CVE-2024-51637 identifies a Cross-Site Request Forgery (CSRF) vulnerability in the sroyalty Admin SMS Alert plugin, specifically affecting versions up to and including 1.1.0. The vulnerability allows an attacker to trick an authenticated administrator into executing unintended actions by sending crafted requests without their consent. This CSRF flaw is compounded by the presence of Stored Cross-Site Scripting (XSS), meaning that malicious scripts can be injected and stored persistently within the application’s administrative interface. When an administrator interacts with the compromised interface, the injected scripts execute, potentially leading to session hijacking, credential theft, or further compromise of the administrative environment. The vulnerability does not require public authentication bypass but does require the victim to be logged in with administrative privileges and to interact with a malicious webpage or link. No CVSS score has been assigned yet, and no public exploits have been reported, but the combination of CSRF and stored XSS represents a significant risk vector. The plugin is typically used in content management or alerting systems where SMS notifications are managed, making the administrative interface a critical security boundary. The lack of available patches at the time of publication means that affected users must rely on interim mitigations. The vulnerability was reserved on October 30, 2024, and published on November 19, 2024, by Patchstack, indicating recent discovery and disclosure.

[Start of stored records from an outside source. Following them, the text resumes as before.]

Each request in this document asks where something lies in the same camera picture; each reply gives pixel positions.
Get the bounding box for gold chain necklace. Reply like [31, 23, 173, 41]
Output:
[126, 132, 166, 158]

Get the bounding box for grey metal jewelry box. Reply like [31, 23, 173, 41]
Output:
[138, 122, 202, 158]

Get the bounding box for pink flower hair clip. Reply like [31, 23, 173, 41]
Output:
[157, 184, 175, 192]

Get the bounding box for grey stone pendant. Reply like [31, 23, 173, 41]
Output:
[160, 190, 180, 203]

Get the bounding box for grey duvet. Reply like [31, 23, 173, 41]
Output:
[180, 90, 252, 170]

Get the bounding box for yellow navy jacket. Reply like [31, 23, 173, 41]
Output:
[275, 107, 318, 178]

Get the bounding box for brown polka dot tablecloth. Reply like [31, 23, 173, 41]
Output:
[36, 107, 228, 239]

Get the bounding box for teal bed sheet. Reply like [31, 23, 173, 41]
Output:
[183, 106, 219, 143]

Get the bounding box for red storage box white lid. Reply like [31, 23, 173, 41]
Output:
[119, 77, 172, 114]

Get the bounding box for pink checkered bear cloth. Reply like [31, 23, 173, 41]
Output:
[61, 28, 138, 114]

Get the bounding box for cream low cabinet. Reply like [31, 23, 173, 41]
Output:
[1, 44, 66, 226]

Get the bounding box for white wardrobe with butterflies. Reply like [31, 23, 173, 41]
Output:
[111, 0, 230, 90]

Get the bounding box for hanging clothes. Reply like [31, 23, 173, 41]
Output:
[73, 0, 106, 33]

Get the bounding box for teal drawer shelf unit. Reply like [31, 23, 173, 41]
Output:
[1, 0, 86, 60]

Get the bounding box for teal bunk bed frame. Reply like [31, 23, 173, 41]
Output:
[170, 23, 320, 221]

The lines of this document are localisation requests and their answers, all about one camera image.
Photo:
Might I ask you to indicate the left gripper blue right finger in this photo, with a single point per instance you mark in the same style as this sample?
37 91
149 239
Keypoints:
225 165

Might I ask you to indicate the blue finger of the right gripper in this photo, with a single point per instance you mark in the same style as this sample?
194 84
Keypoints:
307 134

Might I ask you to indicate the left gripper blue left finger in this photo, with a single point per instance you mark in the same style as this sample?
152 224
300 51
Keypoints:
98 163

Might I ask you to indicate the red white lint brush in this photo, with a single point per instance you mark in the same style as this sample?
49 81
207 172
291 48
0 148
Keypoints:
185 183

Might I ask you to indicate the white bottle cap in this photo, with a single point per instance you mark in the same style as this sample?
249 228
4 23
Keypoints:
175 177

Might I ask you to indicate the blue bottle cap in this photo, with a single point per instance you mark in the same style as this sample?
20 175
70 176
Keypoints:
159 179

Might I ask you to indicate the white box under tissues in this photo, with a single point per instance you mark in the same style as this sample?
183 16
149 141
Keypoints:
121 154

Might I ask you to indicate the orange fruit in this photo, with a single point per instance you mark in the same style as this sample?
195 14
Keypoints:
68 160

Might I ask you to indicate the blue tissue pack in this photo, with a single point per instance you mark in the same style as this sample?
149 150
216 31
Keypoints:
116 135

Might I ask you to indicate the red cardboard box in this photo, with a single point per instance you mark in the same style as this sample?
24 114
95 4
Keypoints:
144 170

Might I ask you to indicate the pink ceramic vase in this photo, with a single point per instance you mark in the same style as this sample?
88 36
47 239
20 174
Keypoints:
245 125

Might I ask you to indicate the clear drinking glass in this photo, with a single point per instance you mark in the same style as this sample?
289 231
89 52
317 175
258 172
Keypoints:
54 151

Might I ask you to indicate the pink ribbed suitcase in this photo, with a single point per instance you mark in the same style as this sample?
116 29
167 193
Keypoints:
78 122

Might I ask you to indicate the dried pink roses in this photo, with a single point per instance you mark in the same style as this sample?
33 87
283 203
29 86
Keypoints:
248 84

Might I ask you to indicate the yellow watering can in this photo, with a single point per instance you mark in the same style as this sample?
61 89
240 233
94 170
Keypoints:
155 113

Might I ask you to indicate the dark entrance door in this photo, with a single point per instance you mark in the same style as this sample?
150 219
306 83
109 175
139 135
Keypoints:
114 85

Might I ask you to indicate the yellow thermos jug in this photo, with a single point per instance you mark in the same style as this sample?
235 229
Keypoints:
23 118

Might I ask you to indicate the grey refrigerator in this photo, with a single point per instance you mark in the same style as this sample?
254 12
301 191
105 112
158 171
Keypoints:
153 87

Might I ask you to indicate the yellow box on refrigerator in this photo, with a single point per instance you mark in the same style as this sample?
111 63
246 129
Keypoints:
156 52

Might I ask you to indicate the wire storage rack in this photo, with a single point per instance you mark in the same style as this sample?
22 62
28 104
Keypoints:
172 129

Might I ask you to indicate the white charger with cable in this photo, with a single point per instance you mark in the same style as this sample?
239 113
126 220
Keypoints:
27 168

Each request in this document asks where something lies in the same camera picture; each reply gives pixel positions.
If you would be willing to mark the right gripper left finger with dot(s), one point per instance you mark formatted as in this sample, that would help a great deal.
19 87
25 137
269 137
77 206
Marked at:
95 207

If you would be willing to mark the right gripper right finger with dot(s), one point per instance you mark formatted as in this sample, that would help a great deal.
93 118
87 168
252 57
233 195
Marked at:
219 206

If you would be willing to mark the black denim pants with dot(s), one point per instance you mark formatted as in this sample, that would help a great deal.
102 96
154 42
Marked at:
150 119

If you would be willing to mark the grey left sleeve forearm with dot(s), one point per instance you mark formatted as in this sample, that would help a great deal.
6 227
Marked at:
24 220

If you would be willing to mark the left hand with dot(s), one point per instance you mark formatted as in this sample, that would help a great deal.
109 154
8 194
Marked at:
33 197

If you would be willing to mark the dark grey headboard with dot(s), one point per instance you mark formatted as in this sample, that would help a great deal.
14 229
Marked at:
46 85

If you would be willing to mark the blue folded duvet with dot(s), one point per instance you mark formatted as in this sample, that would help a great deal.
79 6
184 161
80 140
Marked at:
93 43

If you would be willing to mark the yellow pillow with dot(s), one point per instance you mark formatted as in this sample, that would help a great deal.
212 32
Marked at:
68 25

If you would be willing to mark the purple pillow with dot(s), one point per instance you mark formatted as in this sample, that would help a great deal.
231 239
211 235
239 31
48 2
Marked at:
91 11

The impact of CVE-2024-51637 is significant for organizations using the sroyalty Admin SMS Alert plugin. Successful exploitation could allow attackers to perform unauthorized administrative actions via CSRF, potentially changing SMS alert configurations or injecting malicious scripts that persist in the system. The stored XSS component can lead to session hijacking, credential theft, or further malware deployment, compromising the confidentiality, integrity, and availability of the administrative environment. This could disrupt critical alerting functions, leading to missed or manipulated notifications, which may affect operational security and incident response. The requirement for administrator authentication limits the attack surface but does not eliminate risk, especially in environments with multiple administrators or where phishing attacks can lure admins to malicious sites. The absence of known exploits reduces immediate widespread impact but does not preclude targeted attacks. Organizations relying on this plugin for security or operational alerts face increased risk of privilege escalation and persistent compromise until mitigations or patches are applied.

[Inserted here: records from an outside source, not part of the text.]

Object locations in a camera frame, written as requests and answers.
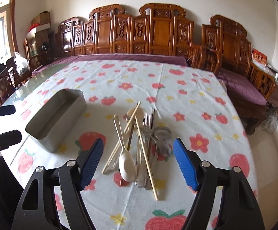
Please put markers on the stacked cardboard boxes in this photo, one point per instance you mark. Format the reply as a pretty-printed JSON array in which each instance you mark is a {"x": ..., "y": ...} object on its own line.
[{"x": 37, "y": 36}]

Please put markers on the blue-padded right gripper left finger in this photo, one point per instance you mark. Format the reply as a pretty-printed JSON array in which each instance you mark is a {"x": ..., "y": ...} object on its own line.
[{"x": 37, "y": 206}]

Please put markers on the plastic bag on floor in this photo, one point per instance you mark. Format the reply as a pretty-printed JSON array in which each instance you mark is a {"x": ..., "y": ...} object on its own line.
[{"x": 270, "y": 122}]

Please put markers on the rectangular metal tin container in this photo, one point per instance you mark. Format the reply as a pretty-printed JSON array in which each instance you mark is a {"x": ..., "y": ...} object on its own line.
[{"x": 54, "y": 120}]

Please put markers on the cream plastic ladle spoon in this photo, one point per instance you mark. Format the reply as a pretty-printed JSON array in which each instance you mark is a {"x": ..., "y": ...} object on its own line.
[{"x": 140, "y": 115}]

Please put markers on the strawberry flower print tablecloth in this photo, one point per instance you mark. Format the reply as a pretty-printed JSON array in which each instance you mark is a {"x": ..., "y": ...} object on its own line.
[{"x": 190, "y": 102}]

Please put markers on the carved wooden armchair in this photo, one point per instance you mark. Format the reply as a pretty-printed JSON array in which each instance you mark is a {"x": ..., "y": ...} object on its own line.
[{"x": 248, "y": 87}]

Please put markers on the wooden chair at left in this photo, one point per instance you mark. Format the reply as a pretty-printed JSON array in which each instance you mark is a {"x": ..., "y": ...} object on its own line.
[{"x": 11, "y": 79}]

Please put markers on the stainless steel fork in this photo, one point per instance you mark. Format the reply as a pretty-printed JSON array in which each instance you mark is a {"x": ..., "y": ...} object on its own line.
[{"x": 143, "y": 180}]

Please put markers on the carved wooden sofa bench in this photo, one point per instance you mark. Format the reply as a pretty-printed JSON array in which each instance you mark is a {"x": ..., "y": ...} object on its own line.
[{"x": 160, "y": 29}]

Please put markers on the stainless steel spoon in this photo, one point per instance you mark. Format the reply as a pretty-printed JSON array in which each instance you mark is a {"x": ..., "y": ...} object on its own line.
[
  {"x": 162, "y": 133},
  {"x": 164, "y": 147}
]

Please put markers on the dark brown wooden chopstick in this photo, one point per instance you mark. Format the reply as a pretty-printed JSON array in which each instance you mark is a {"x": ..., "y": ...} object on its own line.
[{"x": 130, "y": 138}]

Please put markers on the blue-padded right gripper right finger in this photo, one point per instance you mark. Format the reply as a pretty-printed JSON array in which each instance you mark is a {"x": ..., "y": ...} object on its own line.
[{"x": 238, "y": 208}]

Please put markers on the light bamboo chopstick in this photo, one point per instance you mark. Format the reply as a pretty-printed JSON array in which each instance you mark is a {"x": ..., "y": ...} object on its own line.
[
  {"x": 115, "y": 149},
  {"x": 148, "y": 167}
]

To mitigate CVE-2024-51637, organizations should immediately assess their use of the sroyalty Admin SMS Alert plugin and consider disabling it if feasible until a patch is released. Implement strict CSRF protections such as synchronizer tokens or double-submit cookies in the administrative interface to prevent unauthorized request forgery. Conduct thorough input validation and output encoding to mitigate stored XSS risks, ensuring that any user-supplied data is sanitized before storage and rendering. Limit administrative access to trusted networks and users, and enforce multi-factor authentication to reduce the risk of compromised credentials. Monitor administrative logs for unusual activity that may indicate exploitation attempts. Educate administrators about phishing and social engineering risks that could lead to CSRF exploitation. Stay updated with vendor advisories and apply patches promptly once available. Additionally, consider deploying Web Application Firewalls (WAFs) with custom rules to detect and block suspicious requests targeting the vulnerable endpoints.